Entonces Posada habló. En décadas no había concedido ninguna entrevista. Eligió a The New York Times para narrar en primera persona su trayectoria delictiva. Entre otras cosas, aseguró que por décadas la FNCA financió sus actividades.

"Jorge (Mas Canosa, capo de la poderosa fundación) controlaba todo", dijo. "Cada vez que necesitaba dinero, Jorge me enviaba los 5 mil, los 10 mil dólares. 'Para tu iglesia', me mandaba decir." Y el viejo, dicen los entrevistadores, se reía.

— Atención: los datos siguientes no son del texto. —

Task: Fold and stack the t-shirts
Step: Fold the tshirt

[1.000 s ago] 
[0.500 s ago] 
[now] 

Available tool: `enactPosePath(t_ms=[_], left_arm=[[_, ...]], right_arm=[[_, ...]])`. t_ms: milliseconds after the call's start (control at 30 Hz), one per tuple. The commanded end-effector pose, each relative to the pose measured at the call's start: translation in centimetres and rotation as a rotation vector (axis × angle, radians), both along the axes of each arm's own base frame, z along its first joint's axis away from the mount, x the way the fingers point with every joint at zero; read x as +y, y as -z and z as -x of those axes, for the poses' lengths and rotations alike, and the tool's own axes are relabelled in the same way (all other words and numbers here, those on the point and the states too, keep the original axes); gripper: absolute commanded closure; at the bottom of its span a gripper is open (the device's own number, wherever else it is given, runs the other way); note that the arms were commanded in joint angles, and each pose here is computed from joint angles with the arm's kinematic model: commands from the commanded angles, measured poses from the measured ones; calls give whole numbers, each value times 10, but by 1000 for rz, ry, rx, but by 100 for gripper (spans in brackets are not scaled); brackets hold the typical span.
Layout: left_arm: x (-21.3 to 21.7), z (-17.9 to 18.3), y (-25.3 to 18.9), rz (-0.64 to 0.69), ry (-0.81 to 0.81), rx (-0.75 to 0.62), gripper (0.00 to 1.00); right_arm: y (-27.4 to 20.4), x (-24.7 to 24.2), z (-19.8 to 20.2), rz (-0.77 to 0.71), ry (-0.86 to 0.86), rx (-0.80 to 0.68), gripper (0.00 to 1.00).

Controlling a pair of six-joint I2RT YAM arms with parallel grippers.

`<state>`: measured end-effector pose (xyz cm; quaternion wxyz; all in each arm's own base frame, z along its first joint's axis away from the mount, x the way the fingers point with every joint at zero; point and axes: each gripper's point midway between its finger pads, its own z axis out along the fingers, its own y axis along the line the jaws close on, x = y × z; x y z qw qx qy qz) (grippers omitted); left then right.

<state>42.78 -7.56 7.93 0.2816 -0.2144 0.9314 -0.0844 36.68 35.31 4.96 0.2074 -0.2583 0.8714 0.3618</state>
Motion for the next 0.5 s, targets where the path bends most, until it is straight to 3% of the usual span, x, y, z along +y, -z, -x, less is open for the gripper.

La afirmación fue un pinchazo incómodo en Miami. Posada podía causar grave prejuicio para los descendientes de Mas y para el propio gobierno estadunidense, si contaba todo lo que sabía. Entre otros capítulos comprometedores, Posada había sido el operador del tráfico de cocaína entre Colombia y Florida auspiciado directamente por el Pentágono, en la figura del entonces teniente Oliver North, cuando la administración Reagan se había empeñado en derrocar al gobierno sandinista de Nicaragua y las operaciones terroristas de la contra eran financiadas con ese dinero del narcotráfico. El flujo de dinero para su célula terrorista se restableció después de la entrevista con el Times. Además, publicó su libro, La senda del guerrero.

Eso fue en 1998. En 2000 las viejas células de saboteadores cubanos ya estaban de nuevo en acción. En torno al nuevo plan de Posada se congregaron los gatilleros de otras décadas, Novo Sampol (asesinato del chileno Orlando Letelier) y Jiménez Escobedo (homicidio de un diplomático cubano en Yucatán). Seguramente había más involucrados, pero no cayó toda la red en Panamá. Auxiliando a sus ancianos colegas se unió al núcleo el violento Pedro Remón Rodríguez, sentenciado por homicidio dos veces en Estados Unidos.

Pero evidentemente los hombres de Posada no estaban en plena forma y la operación fracasó. Por eso hoy enfrentan juicio, desfilando con frecuencia, con sus custodios, rumbo al baño. Porque con la edad, esas sesiones se hacen largas y tediosas, aunque ahí esté en juego su impunidad.